ECONOMIA


Sobrecarga no sistema faz Brasil desperdiçar energia renovável e acumular prejuízos bilionários

Interrupções em usinas eólicas e solares já comprometem até um quinto da geração; especialistas alertam para risco de fuga de investidores e alta na conta de luz.

Foto: José Cruz/Agência Brasil

O Brasil tem registrado cortes recordes na geração de energia renovável em 2024. A medida, chamada de curtailment, é aplicada pelo Operador Nacional do Sistema (ONS) para evitar desequilíbrios entre oferta e demanda, mas já levou à interrupção de até 20% da produção de eólicas e solares. O problema, que cresce mês a mês, revela a contradição de um país que desperdiça eletricidade limpa ao mesmo tempo em que aciona bandeiras tarifárias para conter o consumo.

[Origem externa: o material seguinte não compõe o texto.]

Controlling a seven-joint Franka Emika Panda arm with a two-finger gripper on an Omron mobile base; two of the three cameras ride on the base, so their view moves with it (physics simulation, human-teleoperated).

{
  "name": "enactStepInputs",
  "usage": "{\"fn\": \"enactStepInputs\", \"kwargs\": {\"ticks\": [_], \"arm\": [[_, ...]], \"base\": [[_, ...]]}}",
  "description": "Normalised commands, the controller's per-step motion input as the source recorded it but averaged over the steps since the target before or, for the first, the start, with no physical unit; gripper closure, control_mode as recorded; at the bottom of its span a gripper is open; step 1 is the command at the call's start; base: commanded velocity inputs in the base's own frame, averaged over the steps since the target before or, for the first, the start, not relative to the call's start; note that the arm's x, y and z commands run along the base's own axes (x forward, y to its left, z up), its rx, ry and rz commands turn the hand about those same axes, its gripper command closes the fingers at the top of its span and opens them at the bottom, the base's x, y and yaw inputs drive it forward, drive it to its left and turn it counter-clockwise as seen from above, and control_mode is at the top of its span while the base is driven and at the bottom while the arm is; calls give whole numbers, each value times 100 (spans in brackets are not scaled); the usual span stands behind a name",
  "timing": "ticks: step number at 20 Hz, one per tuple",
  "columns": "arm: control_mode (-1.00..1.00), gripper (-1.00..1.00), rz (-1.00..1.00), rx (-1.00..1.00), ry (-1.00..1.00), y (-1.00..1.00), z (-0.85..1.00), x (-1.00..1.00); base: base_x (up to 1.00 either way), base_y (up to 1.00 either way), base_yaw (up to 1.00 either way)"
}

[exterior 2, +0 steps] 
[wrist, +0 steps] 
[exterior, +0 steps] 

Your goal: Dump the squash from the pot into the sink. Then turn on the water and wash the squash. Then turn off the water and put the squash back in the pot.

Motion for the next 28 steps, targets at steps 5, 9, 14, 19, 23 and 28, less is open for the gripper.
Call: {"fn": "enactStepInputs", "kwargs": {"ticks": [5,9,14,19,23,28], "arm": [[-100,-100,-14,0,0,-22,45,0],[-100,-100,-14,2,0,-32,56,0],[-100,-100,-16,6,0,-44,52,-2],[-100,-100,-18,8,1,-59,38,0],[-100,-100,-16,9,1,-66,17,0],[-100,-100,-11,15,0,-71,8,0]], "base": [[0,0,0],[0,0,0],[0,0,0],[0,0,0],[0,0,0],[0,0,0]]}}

Segundo dados do setor, os cortes decorrem principalmente da sobreoferta de energia em determinados períodos do dia, sobretudo nas manhãs e fins de semana, quando o consumo é mais baixo. Como a geração distribuída – energia solar instalada em casas e comércios – não pode ser controlada pelo ONS, o impacto recai sobre grandes usinas, algumas delas sofrendo reduções de até 70% em sua capacidade. O descompasso gera perdas financeiras que já chegam a R$ 5 bilhões, segundo associações do setor.

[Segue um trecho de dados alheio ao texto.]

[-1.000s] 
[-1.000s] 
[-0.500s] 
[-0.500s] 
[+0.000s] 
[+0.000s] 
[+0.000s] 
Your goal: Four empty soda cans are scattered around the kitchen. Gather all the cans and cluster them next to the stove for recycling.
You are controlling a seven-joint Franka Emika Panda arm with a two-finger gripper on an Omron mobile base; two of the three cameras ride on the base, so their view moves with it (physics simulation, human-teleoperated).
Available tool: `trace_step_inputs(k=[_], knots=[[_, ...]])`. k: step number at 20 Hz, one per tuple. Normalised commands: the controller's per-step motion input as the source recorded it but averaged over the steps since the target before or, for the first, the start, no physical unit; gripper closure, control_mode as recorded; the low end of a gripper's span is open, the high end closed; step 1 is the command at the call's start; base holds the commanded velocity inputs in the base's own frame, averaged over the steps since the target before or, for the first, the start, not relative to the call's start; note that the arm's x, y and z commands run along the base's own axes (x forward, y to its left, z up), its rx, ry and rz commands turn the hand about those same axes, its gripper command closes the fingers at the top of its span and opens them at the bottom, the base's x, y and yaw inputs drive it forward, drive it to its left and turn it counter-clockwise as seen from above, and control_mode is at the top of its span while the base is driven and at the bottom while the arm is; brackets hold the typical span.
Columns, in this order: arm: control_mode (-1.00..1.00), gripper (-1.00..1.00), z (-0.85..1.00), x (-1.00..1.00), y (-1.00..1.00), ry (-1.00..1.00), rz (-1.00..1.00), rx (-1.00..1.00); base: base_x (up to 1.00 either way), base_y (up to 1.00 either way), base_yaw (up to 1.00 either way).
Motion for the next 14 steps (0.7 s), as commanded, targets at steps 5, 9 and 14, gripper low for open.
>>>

As empresas afetadas afirmam que a crise ameaça a sustentabilidade de projetos eólicos e solares, financiados em grande parte por bancos públicos como o BNDES e o Banco do Nordeste. “Do jeito que está, os investidores vão embora. Isso escancara uma ineficiência do ponto de vista sistêmico”, disse à Folha Donato da Silva Filho, diretor da Volt Robotics. Representantes da Absolar e da Abeeólica também cobram soluções urgentes, sob o risco de quebra de empresas e aumento da judicialização contra o Estado.

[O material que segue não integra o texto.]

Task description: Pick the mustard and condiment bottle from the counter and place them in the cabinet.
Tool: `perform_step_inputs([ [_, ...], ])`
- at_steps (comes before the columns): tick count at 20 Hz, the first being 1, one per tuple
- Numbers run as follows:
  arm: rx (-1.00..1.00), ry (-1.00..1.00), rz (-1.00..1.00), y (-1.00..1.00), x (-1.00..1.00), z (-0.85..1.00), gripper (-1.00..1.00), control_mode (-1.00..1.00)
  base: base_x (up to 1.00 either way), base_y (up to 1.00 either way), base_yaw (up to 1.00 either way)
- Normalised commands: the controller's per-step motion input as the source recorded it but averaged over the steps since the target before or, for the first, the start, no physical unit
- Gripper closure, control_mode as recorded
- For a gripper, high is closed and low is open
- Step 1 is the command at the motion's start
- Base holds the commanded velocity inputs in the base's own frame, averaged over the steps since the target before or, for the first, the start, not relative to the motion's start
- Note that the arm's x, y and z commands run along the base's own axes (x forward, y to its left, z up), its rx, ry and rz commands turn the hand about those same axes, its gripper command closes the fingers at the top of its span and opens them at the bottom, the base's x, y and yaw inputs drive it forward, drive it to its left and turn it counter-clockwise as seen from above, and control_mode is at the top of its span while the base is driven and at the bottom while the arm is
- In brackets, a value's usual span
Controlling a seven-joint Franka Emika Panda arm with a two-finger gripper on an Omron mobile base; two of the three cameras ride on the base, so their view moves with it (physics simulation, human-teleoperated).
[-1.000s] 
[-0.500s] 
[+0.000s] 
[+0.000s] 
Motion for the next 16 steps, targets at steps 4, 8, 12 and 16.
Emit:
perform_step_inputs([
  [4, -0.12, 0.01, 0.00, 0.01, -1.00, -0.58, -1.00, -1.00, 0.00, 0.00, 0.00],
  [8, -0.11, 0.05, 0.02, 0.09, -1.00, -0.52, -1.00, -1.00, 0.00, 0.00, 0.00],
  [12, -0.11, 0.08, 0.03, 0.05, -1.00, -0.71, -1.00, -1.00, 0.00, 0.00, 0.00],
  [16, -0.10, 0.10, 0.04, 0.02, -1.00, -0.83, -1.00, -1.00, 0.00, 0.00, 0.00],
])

O Ministério de Minas e Energia prepara uma portaria com diretrizes para o ressarcimento das perdas, enquanto a Aneel conduz consulta pública sobre a hierarquização dos cortes. Entre as alternativas discutidas estão incentivo a baterias residenciais, flexibilização no uso de hidrelétricas como “grandes baterias” e estímulo ao consumo em horários de sobra, além da revisão da lei que regula a geração distribuída.

Para especialistas, no entanto, apenas uma reforma estrutural do setor elétrico pode evitar que o Brasil siga desperdiçando seu potencial renovável. “Estimulamos a instalação de usinas com subsídios, mas não planejamos a integração dessa energia no sistema. Agora, o que deveria ser oportunidade virou risco”, afirmou à mesma publicação Luiz Eduardo Barata Ferreira, presidente da Frente Nacional dos Consumidores de Energia.